* [Aim of the exercise]: Write out every record below exactly, so that nothing differs from what is shown.

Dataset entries
• • • • •

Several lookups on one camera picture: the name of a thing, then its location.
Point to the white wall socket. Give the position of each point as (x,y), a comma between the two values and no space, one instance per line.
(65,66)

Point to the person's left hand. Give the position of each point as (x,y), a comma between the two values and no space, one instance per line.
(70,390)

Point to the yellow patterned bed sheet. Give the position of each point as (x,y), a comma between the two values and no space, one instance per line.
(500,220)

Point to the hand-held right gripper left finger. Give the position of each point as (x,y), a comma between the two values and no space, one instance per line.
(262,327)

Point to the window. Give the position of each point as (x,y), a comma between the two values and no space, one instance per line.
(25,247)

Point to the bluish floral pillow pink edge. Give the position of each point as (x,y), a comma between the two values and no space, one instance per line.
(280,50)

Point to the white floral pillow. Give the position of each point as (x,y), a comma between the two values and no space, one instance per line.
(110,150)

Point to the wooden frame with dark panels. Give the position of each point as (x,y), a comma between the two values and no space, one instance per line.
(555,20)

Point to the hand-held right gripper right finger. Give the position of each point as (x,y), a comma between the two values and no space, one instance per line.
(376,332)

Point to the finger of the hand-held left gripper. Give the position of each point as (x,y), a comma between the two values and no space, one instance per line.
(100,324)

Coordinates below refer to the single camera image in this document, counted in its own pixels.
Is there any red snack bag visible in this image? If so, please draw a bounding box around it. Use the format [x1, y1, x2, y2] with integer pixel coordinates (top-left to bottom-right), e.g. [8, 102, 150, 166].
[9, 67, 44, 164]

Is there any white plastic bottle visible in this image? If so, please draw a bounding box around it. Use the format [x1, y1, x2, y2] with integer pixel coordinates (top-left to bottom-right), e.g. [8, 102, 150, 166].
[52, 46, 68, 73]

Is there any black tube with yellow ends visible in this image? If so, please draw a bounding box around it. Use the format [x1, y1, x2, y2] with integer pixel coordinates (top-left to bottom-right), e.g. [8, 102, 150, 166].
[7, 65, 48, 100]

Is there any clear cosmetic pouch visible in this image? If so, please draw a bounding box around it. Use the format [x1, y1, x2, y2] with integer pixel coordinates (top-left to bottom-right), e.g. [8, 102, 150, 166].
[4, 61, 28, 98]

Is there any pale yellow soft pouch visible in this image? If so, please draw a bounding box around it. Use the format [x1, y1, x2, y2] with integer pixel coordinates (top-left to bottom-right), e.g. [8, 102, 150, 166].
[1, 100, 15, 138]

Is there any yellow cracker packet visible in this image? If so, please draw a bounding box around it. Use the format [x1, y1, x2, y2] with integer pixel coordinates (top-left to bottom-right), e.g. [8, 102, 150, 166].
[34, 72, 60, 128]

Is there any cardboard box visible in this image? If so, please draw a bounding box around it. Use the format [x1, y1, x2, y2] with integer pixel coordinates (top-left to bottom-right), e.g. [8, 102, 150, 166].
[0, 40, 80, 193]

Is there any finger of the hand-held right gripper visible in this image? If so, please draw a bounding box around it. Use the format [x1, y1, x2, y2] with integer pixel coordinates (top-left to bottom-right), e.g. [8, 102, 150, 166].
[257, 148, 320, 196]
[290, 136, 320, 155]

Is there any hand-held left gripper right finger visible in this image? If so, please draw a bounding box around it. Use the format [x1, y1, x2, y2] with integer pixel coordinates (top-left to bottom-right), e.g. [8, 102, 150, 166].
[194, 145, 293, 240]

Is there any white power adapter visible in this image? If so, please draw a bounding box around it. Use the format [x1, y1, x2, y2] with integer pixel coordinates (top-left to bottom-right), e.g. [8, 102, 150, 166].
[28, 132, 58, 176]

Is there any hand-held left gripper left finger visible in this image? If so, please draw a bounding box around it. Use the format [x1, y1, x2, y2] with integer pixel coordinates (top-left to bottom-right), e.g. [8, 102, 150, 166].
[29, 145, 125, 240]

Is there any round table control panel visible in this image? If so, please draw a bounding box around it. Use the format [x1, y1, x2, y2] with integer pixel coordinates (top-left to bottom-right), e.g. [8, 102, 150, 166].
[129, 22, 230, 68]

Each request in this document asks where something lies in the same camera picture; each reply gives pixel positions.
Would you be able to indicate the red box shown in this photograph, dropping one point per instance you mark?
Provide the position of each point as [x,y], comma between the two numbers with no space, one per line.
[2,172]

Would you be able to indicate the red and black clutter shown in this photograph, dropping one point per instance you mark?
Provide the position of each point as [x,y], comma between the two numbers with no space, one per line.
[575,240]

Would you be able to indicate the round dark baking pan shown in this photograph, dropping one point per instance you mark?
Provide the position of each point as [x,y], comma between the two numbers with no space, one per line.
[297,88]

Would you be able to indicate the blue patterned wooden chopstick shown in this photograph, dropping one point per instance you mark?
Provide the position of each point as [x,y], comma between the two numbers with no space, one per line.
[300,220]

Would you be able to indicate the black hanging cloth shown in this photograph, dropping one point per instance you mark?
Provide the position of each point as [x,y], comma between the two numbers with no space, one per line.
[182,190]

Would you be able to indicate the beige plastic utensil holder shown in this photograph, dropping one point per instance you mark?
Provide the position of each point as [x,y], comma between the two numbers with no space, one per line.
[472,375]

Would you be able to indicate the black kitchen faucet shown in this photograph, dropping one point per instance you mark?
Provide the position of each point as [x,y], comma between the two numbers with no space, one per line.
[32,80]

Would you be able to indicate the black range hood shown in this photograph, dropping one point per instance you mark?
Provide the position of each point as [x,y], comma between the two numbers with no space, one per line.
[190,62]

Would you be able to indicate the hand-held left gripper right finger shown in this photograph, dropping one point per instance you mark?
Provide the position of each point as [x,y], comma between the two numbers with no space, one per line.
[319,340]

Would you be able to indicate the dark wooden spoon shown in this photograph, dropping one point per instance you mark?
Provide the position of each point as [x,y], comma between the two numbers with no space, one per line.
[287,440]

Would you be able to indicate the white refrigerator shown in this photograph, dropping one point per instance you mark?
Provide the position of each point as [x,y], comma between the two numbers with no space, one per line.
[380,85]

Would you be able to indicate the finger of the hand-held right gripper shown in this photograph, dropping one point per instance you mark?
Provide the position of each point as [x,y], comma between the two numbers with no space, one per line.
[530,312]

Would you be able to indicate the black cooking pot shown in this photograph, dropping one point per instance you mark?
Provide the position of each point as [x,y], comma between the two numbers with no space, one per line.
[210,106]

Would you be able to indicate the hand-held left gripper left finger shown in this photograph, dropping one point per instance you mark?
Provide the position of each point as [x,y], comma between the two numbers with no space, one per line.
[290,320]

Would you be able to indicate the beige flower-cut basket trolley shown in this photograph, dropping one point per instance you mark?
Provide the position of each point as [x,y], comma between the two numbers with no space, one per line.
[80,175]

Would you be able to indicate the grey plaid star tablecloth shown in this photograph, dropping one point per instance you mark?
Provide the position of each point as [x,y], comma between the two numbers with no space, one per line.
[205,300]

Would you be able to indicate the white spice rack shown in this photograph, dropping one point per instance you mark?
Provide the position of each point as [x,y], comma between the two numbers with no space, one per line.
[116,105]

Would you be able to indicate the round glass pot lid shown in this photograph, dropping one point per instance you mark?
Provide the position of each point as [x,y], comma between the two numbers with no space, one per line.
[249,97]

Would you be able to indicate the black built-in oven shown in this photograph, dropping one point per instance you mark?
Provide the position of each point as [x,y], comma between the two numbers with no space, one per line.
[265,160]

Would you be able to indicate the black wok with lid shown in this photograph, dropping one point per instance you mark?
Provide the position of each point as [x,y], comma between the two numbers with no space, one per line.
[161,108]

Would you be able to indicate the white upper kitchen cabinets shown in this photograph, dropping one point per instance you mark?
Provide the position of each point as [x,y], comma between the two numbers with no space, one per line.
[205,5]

• • • • •

* [Solution]:
Several lookups on one camera picture: the name of a thing, then its location.
Point to the white wall socket. Give the position of each point as (x,y), a comma between the two values and no space, one instance per line.
(65,66)

Point to the person's left hand. Give the position of each point as (x,y), a comma between the two values and no space, one instance per line.
(70,390)

Point to the yellow patterned bed sheet. Give the position of each point as (x,y), a comma between the two values and no space, one instance per line.
(500,220)

Point to the hand-held right gripper left finger. Give the position of each point as (x,y), a comma between the two values and no space, one instance per line.
(262,327)

Point to the window. Give the position of each point as (x,y), a comma between the two values and no space, one instance per line.
(25,247)

Point to the bluish floral pillow pink edge. Give the position of each point as (x,y), a comma between the two values and no space, one instance per line.
(280,50)

Point to the white floral pillow. Give the position of each point as (x,y), a comma between the two values and no space, one instance per line.
(110,150)

Point to the wooden frame with dark panels. Give the position of each point as (x,y), a comma between the two values and no space, one instance per line.
(555,20)

Point to the hand-held right gripper right finger. Give the position of each point as (x,y), a comma between the two values and no space, one instance per line.
(376,332)

Point to the finger of the hand-held left gripper. Give the position of each point as (x,y), a comma between the two values and no space, one instance per line.
(100,324)

Coordinates below refer to the single camera image in this document, counted in its own pixels.
Is there any red snack bag visible in this image? If so, please draw a bounding box around it. Use the format [x1, y1, x2, y2] with integer pixel coordinates (top-left to bottom-right), e.g. [8, 102, 150, 166].
[9, 67, 44, 164]

Is there any white plastic bottle visible in this image? If so, please draw a bounding box around it. Use the format [x1, y1, x2, y2] with integer pixel coordinates (top-left to bottom-right), e.g. [8, 102, 150, 166].
[52, 46, 68, 73]

Is there any black tube with yellow ends visible in this image? If so, please draw a bounding box around it. Use the format [x1, y1, x2, y2] with integer pixel coordinates (top-left to bottom-right), e.g. [8, 102, 150, 166].
[7, 65, 48, 100]

Is there any clear cosmetic pouch visible in this image? If so, please draw a bounding box around it. Use the format [x1, y1, x2, y2] with integer pixel coordinates (top-left to bottom-right), e.g. [8, 102, 150, 166].
[4, 61, 28, 98]

Is there any pale yellow soft pouch visible in this image? If so, please draw a bounding box around it. Use the format [x1, y1, x2, y2] with integer pixel coordinates (top-left to bottom-right), e.g. [8, 102, 150, 166].
[1, 100, 15, 138]

Is there any yellow cracker packet visible in this image? If so, please draw a bounding box around it. Use the format [x1, y1, x2, y2] with integer pixel coordinates (top-left to bottom-right), e.g. [8, 102, 150, 166].
[34, 72, 60, 128]

Is there any cardboard box visible in this image? If so, please draw a bounding box around it. Use the format [x1, y1, x2, y2] with integer pixel coordinates (top-left to bottom-right), e.g. [8, 102, 150, 166].
[0, 40, 80, 193]

Is there any finger of the hand-held right gripper visible in this image? If so, please draw a bounding box around it. Use the format [x1, y1, x2, y2] with integer pixel coordinates (top-left to bottom-right), e.g. [8, 102, 150, 166].
[257, 148, 320, 196]
[290, 136, 320, 155]

Is there any hand-held left gripper right finger visible in this image? If so, please draw a bounding box around it. Use the format [x1, y1, x2, y2] with integer pixel coordinates (top-left to bottom-right), e.g. [8, 102, 150, 166].
[194, 145, 293, 240]

Is there any white power adapter visible in this image? If so, please draw a bounding box around it. Use the format [x1, y1, x2, y2] with integer pixel coordinates (top-left to bottom-right), e.g. [8, 102, 150, 166].
[28, 132, 58, 176]

Is there any hand-held left gripper left finger visible in this image? If so, please draw a bounding box around it. Use the format [x1, y1, x2, y2] with integer pixel coordinates (top-left to bottom-right), e.g. [8, 102, 150, 166].
[29, 145, 125, 240]

Is there any round table control panel visible in this image? If so, please draw a bounding box around it. Use the format [x1, y1, x2, y2] with integer pixel coordinates (top-left to bottom-right), e.g. [8, 102, 150, 166].
[129, 22, 230, 68]

Each request in this document asks where something lies in the same camera picture; each reply gives pixel positions.
Would you be able to indicate the red box shown in this photograph, dropping one point per instance you mark?
Provide the position of each point as [x,y], comma between the two numbers with no space, one per line.
[2,172]

Would you be able to indicate the red and black clutter shown in this photograph, dropping one point per instance you mark?
Provide the position of each point as [x,y], comma between the two numbers with no space, one per line.
[575,240]

Would you be able to indicate the round dark baking pan shown in this photograph, dropping one point per instance you mark?
Provide the position of each point as [x,y], comma between the two numbers with no space, one per line.
[297,88]

Would you be able to indicate the blue patterned wooden chopstick shown in this photograph, dropping one point per instance you mark?
Provide the position of each point as [x,y], comma between the two numbers with no space, one per line.
[300,220]

Would you be able to indicate the black hanging cloth shown in this photograph, dropping one point per instance you mark?
Provide the position of each point as [x,y], comma between the two numbers with no space, one per line.
[182,190]

Would you be able to indicate the beige plastic utensil holder shown in this photograph, dropping one point per instance you mark?
Provide the position of each point as [x,y], comma between the two numbers with no space, one per line.
[472,375]

Would you be able to indicate the black kitchen faucet shown in this photograph, dropping one point per instance you mark?
Provide the position of each point as [x,y], comma between the two numbers with no space, one per line.
[32,80]

Would you be able to indicate the black range hood shown in this photograph, dropping one point per instance you mark?
Provide the position of each point as [x,y], comma between the two numbers with no space, one per line.
[190,62]

Would you be able to indicate the hand-held left gripper right finger shown in this photograph, dropping one point per instance you mark?
Provide the position of each point as [x,y], comma between the two numbers with no space, one per line.
[319,340]

Would you be able to indicate the dark wooden spoon shown in this photograph, dropping one point per instance you mark?
Provide the position of each point as [x,y], comma between the two numbers with no space, one per line.
[287,440]

Would you be able to indicate the white refrigerator shown in this photograph, dropping one point per instance you mark?
Provide the position of each point as [x,y], comma between the two numbers with no space, one per line.
[380,85]

Would you be able to indicate the finger of the hand-held right gripper shown in this photograph, dropping one point per instance you mark?
Provide the position of each point as [x,y], comma between the two numbers with no space, one per line.
[530,312]

Would you be able to indicate the black cooking pot shown in this photograph, dropping one point per instance you mark?
Provide the position of each point as [x,y], comma between the two numbers with no space, one per line.
[210,106]

Would you be able to indicate the hand-held left gripper left finger shown in this photograph, dropping one point per instance you mark?
Provide the position of each point as [x,y], comma between the two numbers with no space, one per line.
[290,320]

Would you be able to indicate the beige flower-cut basket trolley shown in this photograph, dropping one point per instance you mark?
Provide the position of each point as [x,y], comma between the two numbers with no space, one per line.
[80,175]

Would you be able to indicate the grey plaid star tablecloth shown in this photograph, dropping one point per instance you mark?
Provide the position of each point as [x,y], comma between the two numbers with no space, one per line.
[205,300]

Would you be able to indicate the white spice rack shown in this photograph, dropping one point per instance you mark?
Provide the position of each point as [x,y], comma between the two numbers with no space, one per line.
[116,105]

Would you be able to indicate the round glass pot lid shown in this photograph, dropping one point per instance you mark?
Provide the position of each point as [x,y], comma between the two numbers with no space, one per line.
[249,97]

Would you be able to indicate the black built-in oven shown in this photograph, dropping one point per instance you mark?
Provide the position of each point as [x,y], comma between the two numbers with no space, one per line.
[265,160]

Would you be able to indicate the black wok with lid shown in this photograph, dropping one point per instance you mark?
Provide the position of each point as [x,y], comma between the two numbers with no space, one per line.
[161,108]

Would you be able to indicate the white upper kitchen cabinets shown in this photograph, dropping one point per instance you mark?
Provide the position of each point as [x,y], comma between the two numbers with no space, one per line.
[205,5]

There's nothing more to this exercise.